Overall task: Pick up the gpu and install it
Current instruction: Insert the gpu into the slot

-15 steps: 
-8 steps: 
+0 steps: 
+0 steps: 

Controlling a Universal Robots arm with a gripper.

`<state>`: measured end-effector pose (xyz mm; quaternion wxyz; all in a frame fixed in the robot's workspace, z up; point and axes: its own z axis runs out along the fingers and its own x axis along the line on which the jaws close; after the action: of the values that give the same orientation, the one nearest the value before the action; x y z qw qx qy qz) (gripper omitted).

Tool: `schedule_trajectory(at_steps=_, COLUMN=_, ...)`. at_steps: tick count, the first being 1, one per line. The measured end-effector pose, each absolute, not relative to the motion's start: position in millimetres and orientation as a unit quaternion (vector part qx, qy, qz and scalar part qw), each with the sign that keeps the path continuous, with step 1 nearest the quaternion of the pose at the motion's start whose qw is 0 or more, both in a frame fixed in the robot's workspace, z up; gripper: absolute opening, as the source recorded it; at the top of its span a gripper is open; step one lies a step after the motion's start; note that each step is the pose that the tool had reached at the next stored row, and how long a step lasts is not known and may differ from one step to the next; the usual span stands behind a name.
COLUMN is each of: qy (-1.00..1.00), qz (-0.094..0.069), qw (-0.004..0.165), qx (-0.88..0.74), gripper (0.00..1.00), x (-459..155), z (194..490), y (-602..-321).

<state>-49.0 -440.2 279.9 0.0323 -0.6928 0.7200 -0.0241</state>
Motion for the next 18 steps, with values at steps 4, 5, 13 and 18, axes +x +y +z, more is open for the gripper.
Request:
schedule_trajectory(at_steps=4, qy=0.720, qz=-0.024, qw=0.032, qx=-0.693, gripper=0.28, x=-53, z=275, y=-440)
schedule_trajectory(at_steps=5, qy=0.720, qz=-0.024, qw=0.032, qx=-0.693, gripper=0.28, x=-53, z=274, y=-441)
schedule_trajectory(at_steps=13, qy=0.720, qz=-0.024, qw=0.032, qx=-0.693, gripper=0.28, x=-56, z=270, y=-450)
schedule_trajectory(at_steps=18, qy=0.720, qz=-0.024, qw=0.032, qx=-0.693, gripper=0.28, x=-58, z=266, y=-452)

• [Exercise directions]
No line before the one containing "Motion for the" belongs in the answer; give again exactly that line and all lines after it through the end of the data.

• [Response area]
Motion for the next 18 steps, with values at steps 4, 5, 13 and 18, axes +x +y +z, more is open for the gripper.
Request:
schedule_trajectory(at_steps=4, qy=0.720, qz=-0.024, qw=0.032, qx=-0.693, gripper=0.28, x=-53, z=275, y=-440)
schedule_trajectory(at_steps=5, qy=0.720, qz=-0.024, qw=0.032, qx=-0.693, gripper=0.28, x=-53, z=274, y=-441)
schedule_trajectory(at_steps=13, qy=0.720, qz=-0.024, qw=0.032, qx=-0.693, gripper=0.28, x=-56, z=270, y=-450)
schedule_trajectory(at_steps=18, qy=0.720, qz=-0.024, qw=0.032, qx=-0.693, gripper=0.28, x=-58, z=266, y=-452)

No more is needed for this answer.